Lovely organic vegetables, but will anybody be buying them in a period of falling real incomes?
It seems we like our organic food, but only when incomes are rising.
During the period of strong economic growth in the mid naughties, sales of organic food grew by up to 30% a year. However, last year demand fell by 9%. The main reason is primarily economic. The fall in demand for organic food occurred during a period of falling real incomes. This suggests that the demand for organic food is highly income elastic. (Independent Rise of Organic food curtailed by recession)
A definition of a luxury good is a good with an income elasticity of demand of greater than one. – i.e. a change in income causes a bigger % change in demand.
In the west, when incomes are falling we don’t tend to cut back on buying food. But, we can switch from expensive organic food to cheaper alternatives. This makes an easy way to reduce our weekly food bill.
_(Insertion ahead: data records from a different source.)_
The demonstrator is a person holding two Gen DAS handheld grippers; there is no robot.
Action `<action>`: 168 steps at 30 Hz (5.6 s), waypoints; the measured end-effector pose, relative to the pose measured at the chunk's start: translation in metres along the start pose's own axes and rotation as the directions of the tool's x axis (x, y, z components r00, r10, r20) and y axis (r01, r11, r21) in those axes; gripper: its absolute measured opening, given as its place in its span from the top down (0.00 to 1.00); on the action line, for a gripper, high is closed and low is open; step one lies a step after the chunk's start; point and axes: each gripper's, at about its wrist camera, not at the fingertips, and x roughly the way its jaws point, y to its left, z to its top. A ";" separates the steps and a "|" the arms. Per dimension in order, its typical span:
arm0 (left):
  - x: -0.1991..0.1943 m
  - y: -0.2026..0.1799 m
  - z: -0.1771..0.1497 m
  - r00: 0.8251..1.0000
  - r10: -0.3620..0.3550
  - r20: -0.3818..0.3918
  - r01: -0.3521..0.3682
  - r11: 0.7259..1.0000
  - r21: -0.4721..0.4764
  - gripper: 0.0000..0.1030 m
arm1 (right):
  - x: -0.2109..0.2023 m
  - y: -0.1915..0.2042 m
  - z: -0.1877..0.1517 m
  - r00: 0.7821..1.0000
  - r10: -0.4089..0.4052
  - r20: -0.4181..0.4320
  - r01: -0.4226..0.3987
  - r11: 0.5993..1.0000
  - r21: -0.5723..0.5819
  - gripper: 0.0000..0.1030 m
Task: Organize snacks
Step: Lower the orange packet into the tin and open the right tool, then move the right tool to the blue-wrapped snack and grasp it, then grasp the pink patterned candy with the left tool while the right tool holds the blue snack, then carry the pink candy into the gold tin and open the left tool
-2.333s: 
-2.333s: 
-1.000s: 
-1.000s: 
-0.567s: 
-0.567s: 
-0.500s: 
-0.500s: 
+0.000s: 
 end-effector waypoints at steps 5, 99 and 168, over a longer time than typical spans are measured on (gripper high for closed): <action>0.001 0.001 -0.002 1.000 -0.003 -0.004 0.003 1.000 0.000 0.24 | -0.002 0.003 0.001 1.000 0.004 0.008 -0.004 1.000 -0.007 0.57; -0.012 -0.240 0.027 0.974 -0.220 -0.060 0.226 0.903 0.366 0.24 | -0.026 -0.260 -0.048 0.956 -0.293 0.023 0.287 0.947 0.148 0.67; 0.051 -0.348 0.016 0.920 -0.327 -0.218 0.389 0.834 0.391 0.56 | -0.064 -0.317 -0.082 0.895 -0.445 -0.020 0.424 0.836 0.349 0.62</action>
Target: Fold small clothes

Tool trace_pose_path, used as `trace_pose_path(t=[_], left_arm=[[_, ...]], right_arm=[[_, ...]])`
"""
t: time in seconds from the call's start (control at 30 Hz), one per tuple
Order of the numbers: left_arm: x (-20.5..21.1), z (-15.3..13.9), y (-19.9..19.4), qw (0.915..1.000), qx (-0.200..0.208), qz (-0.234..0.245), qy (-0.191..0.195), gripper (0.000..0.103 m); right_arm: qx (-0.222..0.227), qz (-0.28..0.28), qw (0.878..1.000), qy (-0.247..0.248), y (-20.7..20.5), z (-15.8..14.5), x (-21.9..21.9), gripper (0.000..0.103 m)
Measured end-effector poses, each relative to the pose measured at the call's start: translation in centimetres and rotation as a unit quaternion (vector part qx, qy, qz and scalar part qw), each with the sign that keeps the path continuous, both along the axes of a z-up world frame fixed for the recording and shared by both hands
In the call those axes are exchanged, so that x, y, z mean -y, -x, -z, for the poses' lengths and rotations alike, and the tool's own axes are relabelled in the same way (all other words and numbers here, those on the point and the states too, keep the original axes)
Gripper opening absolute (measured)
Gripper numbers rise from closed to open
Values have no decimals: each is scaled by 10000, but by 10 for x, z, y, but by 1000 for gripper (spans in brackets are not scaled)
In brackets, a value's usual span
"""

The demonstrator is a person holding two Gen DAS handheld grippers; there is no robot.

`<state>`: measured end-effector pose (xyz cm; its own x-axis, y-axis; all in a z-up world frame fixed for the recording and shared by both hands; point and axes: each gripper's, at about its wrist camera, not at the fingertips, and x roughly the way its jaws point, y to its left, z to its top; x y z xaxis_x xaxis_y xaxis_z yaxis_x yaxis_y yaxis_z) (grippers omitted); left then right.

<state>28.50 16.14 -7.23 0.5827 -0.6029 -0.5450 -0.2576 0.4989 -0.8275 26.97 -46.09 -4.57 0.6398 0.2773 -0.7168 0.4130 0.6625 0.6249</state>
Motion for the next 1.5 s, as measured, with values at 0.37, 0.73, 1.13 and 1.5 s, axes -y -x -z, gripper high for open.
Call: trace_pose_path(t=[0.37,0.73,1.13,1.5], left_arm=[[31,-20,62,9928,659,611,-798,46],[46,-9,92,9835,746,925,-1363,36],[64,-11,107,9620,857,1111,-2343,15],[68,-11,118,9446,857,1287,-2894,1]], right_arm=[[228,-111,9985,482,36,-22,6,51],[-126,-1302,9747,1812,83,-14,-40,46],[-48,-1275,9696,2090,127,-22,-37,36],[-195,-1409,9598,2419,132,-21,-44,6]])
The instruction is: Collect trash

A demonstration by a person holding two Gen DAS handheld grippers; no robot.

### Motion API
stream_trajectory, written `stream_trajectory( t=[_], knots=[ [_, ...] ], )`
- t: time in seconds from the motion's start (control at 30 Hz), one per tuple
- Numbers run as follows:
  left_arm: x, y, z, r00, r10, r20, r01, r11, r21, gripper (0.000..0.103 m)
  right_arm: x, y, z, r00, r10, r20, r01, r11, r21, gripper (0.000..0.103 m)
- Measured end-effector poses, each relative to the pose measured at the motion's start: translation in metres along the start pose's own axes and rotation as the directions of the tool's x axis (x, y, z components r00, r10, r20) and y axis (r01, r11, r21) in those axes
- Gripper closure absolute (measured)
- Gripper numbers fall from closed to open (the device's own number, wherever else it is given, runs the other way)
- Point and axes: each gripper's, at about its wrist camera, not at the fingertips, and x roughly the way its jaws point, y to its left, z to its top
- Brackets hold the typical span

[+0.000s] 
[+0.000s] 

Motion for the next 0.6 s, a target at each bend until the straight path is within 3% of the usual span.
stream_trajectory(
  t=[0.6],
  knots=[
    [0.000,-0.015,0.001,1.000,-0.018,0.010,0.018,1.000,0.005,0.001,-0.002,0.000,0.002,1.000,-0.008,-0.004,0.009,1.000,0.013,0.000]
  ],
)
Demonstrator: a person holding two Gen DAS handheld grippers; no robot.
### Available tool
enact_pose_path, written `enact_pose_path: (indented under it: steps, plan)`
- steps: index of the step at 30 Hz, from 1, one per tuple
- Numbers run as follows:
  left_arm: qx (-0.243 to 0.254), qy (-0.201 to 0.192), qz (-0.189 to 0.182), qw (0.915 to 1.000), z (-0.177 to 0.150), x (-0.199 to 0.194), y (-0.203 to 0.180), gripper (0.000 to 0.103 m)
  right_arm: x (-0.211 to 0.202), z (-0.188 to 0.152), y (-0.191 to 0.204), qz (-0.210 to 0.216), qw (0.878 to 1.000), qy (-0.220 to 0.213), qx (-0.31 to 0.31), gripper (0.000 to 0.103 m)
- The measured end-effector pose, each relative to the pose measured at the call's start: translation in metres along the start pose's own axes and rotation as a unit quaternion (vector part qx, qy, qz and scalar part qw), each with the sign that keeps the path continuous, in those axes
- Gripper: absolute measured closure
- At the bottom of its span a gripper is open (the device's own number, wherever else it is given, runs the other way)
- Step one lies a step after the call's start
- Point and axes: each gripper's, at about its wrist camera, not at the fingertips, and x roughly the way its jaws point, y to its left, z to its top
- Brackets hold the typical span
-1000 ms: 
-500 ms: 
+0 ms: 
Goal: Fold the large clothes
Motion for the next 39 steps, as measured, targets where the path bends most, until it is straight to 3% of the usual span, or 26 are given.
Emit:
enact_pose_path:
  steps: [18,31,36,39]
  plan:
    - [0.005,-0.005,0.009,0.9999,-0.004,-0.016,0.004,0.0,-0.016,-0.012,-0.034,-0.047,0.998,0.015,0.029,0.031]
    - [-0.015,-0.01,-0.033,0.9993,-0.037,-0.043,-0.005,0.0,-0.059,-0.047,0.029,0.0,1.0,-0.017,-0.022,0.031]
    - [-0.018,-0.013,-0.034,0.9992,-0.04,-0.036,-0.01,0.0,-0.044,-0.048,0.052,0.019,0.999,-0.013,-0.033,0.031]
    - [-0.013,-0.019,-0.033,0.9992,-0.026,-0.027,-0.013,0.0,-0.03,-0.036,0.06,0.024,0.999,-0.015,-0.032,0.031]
Implications for Organic Farmers
Unfortunately, this makes it difficult for farmers. To gain an organic certificate requires a significant time period to prove you haven’t used chemicals. The mid naughties created an incentive for farmers to increase production of organic food because of the rising demand. However, by the time supply has increased, the demand has now fallen. This could lead to a surplus of organic food. Therefore organic farmers could face falling demand and falling prices which means they can’t justify the extra cost of farming organically.
You could make a case for government subsidising organic farming because of the positive externalities associated with using less chemicals in the production of food. But, with a government cutting spending, this is unlikely to occur.